Nele und Paul. Roman.
Michel Birbaek, Lübbe
2009

Nele und Paul

Kuschelrock

Paul ist Polizist auf dem Land, arbeitet aber seit Ewigkeiten - zusammen mit seinem besten Freund Rokko - in der Notrufzentrale. Sein Leben stagniert, seit ihn die beste Freundin und Langzeitgeliebte Nele vor neun Jahren verlassen hat. Neben Rokko sind die Fixpunkte in Pauls Leben die einbeinige, leicht alkoholkranke Mutter Mor, mit der er zusammenlebt, der seitwärts hüpfende Hund November und jene Klippe am Baggersee, auf der er früher so viele Abende mit Nele verbracht hat. Die ist inzwischen Topmodel und lebt, wie alle glauben, in Amerika.

Der Sommer scheint nicht weichen zu wollen, selbst Ende September herrschen noch über dreißig Grad, so auch an jenem Abend, als Paul ausgerechnet einen Notruf von Mor hereinbekommt. Die Mutter hat Schritte im Haus gehört, und alle glauben, jene Bande, die seit Wochen in der Gegend ihr Unwesen treibt, wäre räubernd zugange. Aber die Schritte im ersten Stock stammen von Nele, die plötzlich zurückgekehrt ist. Und genauso plötzlich ist alles wieder wie früher. Die alte Liebe entflammt erneut, als hätte es die Jahre der Trennung nie gegeben. Doch bei aller Liebestrunkenheit merkt Paul, dass etwas nicht stimmt. Als Nele einen Anfall hat, eine Art Aussetzer, bestätigen sich seine Befürchtungen. Er macht sich auf die Suche nach einer Erklärung.

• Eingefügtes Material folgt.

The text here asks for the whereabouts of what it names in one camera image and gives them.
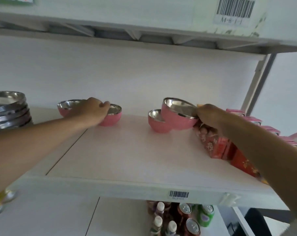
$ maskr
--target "white bottle cap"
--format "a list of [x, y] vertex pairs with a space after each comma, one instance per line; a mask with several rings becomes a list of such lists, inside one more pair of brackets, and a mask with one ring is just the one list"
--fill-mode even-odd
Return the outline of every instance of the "white bottle cap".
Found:
[[177, 224], [175, 221], [170, 221], [168, 224], [168, 230], [172, 233], [177, 231]]
[[155, 219], [154, 219], [154, 225], [157, 226], [157, 227], [160, 227], [160, 226], [162, 226], [162, 224], [163, 224], [162, 217], [156, 216]]
[[163, 202], [158, 202], [157, 210], [163, 211], [165, 209], [165, 204]]

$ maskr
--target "pink bowl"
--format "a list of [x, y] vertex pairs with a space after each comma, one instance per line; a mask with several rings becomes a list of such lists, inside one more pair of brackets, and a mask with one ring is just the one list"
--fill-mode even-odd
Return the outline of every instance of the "pink bowl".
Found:
[[60, 115], [65, 117], [68, 114], [69, 110], [71, 110], [74, 105], [78, 104], [81, 101], [81, 99], [71, 99], [58, 103], [57, 108]]
[[197, 121], [196, 106], [178, 98], [165, 98], [161, 115], [167, 124], [176, 130], [193, 127]]
[[99, 124], [99, 126], [110, 127], [115, 125], [121, 118], [122, 108], [119, 105], [111, 104], [107, 116]]
[[160, 109], [154, 109], [149, 111], [148, 113], [149, 125], [155, 132], [158, 132], [158, 133], [170, 132], [171, 127], [163, 120], [160, 112], [161, 112]]

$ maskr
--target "barcode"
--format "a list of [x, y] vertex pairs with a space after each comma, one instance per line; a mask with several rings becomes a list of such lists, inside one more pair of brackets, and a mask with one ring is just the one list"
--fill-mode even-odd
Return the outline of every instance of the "barcode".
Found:
[[169, 196], [170, 197], [181, 197], [181, 198], [188, 198], [189, 192], [183, 192], [183, 191], [170, 191]]
[[220, 0], [217, 15], [250, 18], [254, 0]]

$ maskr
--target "forearm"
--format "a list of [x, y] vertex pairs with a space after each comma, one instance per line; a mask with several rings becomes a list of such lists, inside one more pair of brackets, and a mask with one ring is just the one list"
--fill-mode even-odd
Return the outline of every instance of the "forearm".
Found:
[[0, 191], [84, 128], [81, 121], [64, 118], [0, 132]]
[[228, 115], [221, 127], [297, 216], [297, 148], [238, 116]]

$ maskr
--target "person's left arm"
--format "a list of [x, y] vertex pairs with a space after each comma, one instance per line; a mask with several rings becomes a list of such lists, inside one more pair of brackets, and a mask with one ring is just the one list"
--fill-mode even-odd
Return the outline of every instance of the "person's left arm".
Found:
[[0, 132], [0, 191], [72, 135], [99, 124], [110, 103], [89, 98], [63, 119]]

Birbaek erzählt eine eigentlich simple Liebesgeschichte, das allerdings in wirklich schönen Worten und nicht selten sehr ergreifend. Gerade jene Momente, in denen Paul reflektiert, was ihn bewegt, sind von lyrischer Schönheit und einfach wunderbar zu lesen. Das gilt allerdings nur sehr eingeschränkt für alle anderen Momente. Die ich-erzählende Hauptfigur schwankt zwischen schnoddrig-cooler Schlagfertigkeit und übersteigerter Emotionalität. Nele bleibt Skizze, Rokko ist ganz Klischee, aber wenigstens auf unterhaltsame Art. Einzig Mor, die behinderte Mutter, verfügt über genug Ecken und Kanten, um als glaubwürdige Person durchzugehen. Alle anderen sortiert der Autor brav in Schubladen aus dem Ikea-Sortiment, wobei es - wie so häufig bei Birbaek - im Prinzip nur Gutmenschen gibt. Und wer es nicht schon ist, wird durch die Begegnung mit den Protagonisten zu einem, etwa der junge Benni, der das Haus von Neles Eltern verwüstet hatte, im Rahmen seiner Strafmaßnahmen aber zu einem super Kumpel mutiert.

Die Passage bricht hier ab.